Big data in the cloud; big data and the cloud
The cloud isn't just about the Azure version of Hadoop. Rather, it's about ease of provisioning (itself another democratizing benefit), and access to public datasets. Cloud-based Hadoop clusters can be built by filling out a web-based form, clicking a submit button, and waiting for about 10 minutes. And once that cluster is up, it has access to data sources that are themselves cloud based. Yes, on-premises clusters can get to that cloud-based data too. But the effort and fixed infrastructure required to do that work on-premises is more significant.
Overall, Microsoft wants its big data technologies to scale from the desktop to the cloud. Hathi likened the goal to having a "flying car", permitting you to go from ground based to airborne (or desktop to private/public cloud) without having to switch to a plane. Writing that up makes it sound fairly corny, but Hathi was in earnest. It's just too inefficient to make trained information workers and database specialists change to a plane (Hadoop and MapReduce?) just because they want to work with really large datasets.
In-memory is another very important area for Microsoft in the analytics world. Starting with the release of SQL Server 2008 R2 and its companion PowerPivot add-ins for Excel and SharePoint, Microsoft has seized on the value of in-memory technology. With the release of SQL Server 2012, the columnar engine in PowerPivot was brought to the company's Analysis Services product and even to its relational database in the form of special columnstore indexes.
The next version for SQL Server (currently referred to as SQL Server "14") will enhance columnstore indexes and will introduce a second in-memory database engine, code-named "Hekaton," designed for transactional workloads. Hekaton not only keeps data in-memory, but turns database stored procedures that query and manipulate that data into fast, compiled, native code.
Hekaton will bring big performance gains for certain workloads. And if you think those transactional workloads don't impact analytics, think again. As it turns out, Hekaton should be very beneficial for certain data extract, transform and load (ETL) applications as well.
Predicting predictive analytics
I got a lot of good information and insight (in the plain-English sense) chatting with Kamal Hathi, but a few things still concerned me. The biggest thing on my mind was the topic of predictive analytics, sometimes called machine learning, or data mining. Microsoft added a data mining engine to its Analysis Services product all the way back in 2000. That engine was enhanced rather dramatically with the release of SQL Server 2005, and brought the kind of democratization with it that Microsoft seeks to bring now for big data overall.
But since 2005, not much has been done with SQL Server Data Mining. It's still a very useful product, and it still ships with SQL Server, indicating that it's still important to Microsoft, even if the company hasn't significantly invested in it for eight years. But at this point in the market, many of Microsoft's competitors are in the predictive analytics game and Microsoft has fallen way behind. So what does it plan to do about it?
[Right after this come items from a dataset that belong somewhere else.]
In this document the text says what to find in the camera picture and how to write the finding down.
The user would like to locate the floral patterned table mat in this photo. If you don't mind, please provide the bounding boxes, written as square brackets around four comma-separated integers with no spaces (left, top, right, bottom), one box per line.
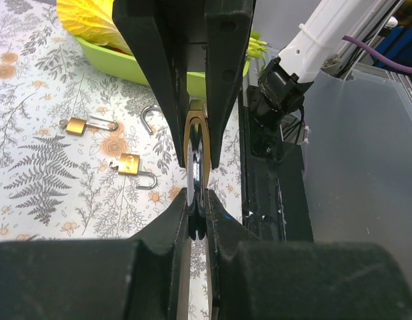
[0,0,247,320]

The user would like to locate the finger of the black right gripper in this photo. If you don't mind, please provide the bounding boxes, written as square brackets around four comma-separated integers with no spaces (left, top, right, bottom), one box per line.
[205,0,256,169]
[112,1,189,167]

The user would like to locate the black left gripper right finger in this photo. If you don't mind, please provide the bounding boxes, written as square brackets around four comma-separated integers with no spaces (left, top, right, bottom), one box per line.
[205,191,412,319]

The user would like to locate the small brass padlock left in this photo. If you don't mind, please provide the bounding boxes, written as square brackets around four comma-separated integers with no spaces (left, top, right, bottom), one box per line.
[109,153,157,190]

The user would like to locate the small brass padlock right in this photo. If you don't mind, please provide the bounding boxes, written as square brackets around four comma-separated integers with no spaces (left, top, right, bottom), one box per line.
[59,116,119,135]

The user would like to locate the small brass padlock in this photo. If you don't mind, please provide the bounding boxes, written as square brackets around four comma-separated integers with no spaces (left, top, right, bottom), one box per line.
[59,116,119,135]
[109,153,157,190]

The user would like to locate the green onion stalks toy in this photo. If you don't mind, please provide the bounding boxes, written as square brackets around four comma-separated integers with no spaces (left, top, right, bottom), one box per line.
[246,29,268,60]

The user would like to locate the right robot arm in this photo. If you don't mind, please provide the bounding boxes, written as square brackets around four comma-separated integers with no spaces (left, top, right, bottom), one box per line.
[112,1,371,167]

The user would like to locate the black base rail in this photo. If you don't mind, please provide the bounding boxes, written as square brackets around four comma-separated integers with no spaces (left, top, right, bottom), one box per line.
[238,85,313,242]

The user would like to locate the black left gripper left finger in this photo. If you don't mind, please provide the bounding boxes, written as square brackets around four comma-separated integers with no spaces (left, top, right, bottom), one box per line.
[0,189,191,319]

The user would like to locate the green plastic basket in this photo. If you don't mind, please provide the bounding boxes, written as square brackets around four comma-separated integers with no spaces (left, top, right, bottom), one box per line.
[74,33,250,97]

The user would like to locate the large brass padlock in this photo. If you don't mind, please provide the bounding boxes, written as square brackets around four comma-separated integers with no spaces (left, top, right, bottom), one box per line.
[140,105,161,135]
[184,99,211,240]

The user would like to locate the yellow napa cabbage toy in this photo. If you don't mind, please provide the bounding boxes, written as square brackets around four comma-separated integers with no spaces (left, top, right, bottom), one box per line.
[56,0,133,55]

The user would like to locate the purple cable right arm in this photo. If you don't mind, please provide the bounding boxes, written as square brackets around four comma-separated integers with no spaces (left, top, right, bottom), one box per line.
[341,35,412,75]
Hathi was a bit cagey with me in his answer. In other words, he didn't tell much of substance. But he assured me that predictive analytics is "super important" to Microsoft and that we will see progress on this front from the company. He indicated something similar for the territory of streaming data/complex event processing (CEP). Right now, the only offering Microsoft has in that arena is StreamInsight, a rather raw CEP engine, geared mostly to developers, that ships with SQL Server.
As I've written previously, Microsoft had excellent showings in Gartner's latest magic quadrants on data warehousing and business intelligence. In the last few years, the company has revamped almost its entire analytics stack, and has embraced big data and Hadoop, despite them being so Linux, open-source oriented. If Microsoft could just get its mobile BI (ie, data visualization for major smartphone and tablet platforms) story going, it would find itself in a fantastic position as the big data and enterprise BI worlds converge.
Disclosure: I'll be speaking at the PASS Business Analytics Conference event in Chicago next month myself.